> Task prompt
Only the lines holding "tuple" are wanted. Copy every one from the records below.

START Dataset records

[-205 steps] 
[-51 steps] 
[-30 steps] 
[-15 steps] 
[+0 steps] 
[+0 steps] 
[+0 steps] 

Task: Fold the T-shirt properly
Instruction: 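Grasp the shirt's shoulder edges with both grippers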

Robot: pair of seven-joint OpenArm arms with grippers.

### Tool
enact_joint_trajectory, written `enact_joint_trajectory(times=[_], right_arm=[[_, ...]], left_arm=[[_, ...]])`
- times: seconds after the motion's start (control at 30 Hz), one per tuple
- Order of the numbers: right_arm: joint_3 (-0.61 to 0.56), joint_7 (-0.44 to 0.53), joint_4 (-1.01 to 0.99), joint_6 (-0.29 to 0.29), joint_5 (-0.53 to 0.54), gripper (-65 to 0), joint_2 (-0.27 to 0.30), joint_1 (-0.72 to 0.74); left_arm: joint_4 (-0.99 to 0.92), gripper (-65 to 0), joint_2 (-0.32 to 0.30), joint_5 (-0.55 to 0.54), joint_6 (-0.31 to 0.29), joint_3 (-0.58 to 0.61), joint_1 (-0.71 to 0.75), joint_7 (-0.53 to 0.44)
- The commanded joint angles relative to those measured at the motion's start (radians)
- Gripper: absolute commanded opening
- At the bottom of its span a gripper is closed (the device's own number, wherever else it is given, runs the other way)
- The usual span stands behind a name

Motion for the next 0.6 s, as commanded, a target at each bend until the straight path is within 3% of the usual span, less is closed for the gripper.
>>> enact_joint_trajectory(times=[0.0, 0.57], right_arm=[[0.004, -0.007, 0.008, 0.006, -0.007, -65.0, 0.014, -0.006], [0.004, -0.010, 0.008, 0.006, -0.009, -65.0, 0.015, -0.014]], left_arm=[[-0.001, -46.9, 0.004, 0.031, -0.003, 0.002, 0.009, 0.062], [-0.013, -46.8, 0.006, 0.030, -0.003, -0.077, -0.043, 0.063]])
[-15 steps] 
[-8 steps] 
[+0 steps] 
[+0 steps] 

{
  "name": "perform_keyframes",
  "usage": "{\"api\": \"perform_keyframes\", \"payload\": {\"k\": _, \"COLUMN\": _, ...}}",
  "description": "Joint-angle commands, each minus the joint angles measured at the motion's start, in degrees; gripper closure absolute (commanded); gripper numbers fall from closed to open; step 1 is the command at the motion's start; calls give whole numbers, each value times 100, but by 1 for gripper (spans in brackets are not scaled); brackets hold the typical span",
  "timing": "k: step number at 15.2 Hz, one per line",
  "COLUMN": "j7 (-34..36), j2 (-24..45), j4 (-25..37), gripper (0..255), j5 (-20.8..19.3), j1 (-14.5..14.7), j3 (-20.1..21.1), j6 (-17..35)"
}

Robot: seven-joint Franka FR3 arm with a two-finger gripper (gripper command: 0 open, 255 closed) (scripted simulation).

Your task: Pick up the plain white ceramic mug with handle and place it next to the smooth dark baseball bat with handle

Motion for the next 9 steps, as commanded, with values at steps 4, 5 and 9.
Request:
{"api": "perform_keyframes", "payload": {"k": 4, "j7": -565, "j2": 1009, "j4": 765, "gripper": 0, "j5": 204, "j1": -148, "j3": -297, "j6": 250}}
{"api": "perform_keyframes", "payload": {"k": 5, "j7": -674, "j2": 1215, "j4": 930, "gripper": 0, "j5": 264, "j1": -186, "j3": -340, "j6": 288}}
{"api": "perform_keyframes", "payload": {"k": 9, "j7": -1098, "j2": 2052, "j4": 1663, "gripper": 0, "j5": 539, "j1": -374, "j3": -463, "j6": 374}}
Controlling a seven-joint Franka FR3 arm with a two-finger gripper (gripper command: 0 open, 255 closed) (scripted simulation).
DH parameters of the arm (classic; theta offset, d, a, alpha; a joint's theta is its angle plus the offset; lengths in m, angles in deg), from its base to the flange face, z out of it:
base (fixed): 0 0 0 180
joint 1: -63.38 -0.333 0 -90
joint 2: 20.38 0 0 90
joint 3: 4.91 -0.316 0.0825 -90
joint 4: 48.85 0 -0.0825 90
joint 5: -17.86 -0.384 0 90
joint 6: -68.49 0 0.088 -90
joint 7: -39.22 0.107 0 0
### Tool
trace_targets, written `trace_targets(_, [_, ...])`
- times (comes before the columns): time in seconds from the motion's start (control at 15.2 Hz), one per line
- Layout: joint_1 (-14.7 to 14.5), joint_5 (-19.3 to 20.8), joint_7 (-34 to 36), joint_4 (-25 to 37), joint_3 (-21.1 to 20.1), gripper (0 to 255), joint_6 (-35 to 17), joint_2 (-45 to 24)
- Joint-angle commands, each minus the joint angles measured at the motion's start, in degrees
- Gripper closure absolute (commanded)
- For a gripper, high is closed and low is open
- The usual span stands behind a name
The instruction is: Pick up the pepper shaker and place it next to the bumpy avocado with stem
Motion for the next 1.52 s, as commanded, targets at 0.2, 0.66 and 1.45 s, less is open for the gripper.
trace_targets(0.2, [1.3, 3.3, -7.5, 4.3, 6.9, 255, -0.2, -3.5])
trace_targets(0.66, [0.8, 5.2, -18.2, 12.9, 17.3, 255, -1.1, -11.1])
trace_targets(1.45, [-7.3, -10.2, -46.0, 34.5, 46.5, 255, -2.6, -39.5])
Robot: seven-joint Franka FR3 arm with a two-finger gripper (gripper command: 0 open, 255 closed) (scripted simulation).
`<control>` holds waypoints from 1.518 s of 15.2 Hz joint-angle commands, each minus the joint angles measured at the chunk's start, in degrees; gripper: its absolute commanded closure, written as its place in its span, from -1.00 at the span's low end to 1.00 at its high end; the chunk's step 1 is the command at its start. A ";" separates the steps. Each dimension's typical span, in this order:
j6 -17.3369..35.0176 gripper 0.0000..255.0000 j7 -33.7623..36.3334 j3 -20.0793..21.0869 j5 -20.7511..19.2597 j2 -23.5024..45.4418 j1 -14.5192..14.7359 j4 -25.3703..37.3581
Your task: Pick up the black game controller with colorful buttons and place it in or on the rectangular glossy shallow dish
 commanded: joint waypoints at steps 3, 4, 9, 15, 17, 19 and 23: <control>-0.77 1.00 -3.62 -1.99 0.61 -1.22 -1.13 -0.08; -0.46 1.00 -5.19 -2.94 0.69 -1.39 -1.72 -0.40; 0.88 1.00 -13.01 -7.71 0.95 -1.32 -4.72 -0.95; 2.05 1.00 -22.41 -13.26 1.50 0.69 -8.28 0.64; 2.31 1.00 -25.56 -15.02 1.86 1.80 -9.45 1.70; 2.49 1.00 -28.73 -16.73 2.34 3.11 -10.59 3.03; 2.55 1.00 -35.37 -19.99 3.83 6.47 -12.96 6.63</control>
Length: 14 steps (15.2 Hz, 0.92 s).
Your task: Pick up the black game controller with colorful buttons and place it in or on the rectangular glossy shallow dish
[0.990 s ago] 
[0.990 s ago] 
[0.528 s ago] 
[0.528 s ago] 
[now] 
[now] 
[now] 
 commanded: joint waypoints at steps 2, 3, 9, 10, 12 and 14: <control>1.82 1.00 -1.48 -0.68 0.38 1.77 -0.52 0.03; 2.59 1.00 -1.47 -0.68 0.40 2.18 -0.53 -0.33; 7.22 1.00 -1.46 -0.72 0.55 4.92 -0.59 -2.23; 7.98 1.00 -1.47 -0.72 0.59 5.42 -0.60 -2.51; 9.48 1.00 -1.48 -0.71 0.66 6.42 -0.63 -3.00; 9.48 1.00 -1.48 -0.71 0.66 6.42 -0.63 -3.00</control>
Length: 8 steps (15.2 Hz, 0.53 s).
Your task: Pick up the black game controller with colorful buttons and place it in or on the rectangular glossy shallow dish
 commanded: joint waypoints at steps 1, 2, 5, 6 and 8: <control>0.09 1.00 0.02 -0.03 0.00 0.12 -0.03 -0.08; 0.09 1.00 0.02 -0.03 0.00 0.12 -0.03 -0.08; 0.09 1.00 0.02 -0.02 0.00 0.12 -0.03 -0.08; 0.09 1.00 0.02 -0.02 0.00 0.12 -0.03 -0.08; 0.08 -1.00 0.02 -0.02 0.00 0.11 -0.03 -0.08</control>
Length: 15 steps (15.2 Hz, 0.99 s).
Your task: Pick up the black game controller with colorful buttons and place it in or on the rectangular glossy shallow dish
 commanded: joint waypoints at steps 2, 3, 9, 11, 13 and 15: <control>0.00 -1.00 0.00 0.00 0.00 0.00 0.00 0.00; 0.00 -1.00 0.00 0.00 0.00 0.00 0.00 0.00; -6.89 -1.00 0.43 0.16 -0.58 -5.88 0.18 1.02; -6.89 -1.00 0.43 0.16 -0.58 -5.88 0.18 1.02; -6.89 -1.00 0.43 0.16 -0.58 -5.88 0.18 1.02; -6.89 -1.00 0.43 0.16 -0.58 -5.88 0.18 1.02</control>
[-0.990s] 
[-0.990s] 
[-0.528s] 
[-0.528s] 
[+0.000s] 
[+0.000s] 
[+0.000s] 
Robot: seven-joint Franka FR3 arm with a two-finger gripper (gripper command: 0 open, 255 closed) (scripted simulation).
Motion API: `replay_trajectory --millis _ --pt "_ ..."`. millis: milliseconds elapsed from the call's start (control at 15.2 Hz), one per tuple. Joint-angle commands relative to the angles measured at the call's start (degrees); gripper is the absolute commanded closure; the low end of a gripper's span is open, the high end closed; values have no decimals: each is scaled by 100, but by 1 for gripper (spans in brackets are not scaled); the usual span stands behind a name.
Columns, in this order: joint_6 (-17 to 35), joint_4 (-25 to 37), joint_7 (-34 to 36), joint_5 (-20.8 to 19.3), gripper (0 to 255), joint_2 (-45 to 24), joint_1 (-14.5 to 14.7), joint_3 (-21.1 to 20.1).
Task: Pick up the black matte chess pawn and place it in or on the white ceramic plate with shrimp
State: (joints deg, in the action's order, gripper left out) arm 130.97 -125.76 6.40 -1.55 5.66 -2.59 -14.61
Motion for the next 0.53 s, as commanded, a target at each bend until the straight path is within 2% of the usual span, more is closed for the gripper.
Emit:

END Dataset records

> Exercise result
- times: seconds after the motion's start (control at 30 Hz), one per tuple
Motion API: `replay_trajectory --millis _ --pt "_ ..."`. millis: milliseconds elapsed from the call's start (control at 15.2 Hz), one per tuple. Joint-angle commands relative to the angles measured at the call's start (degrees); gripper is the absolute commanded closure; the low end of a gripper's span is open, the high end closed; values have no decimals: each is scaled by 100, but by 1 for gripper (spans in brackets are not scaled); the usual span stands behind a name.

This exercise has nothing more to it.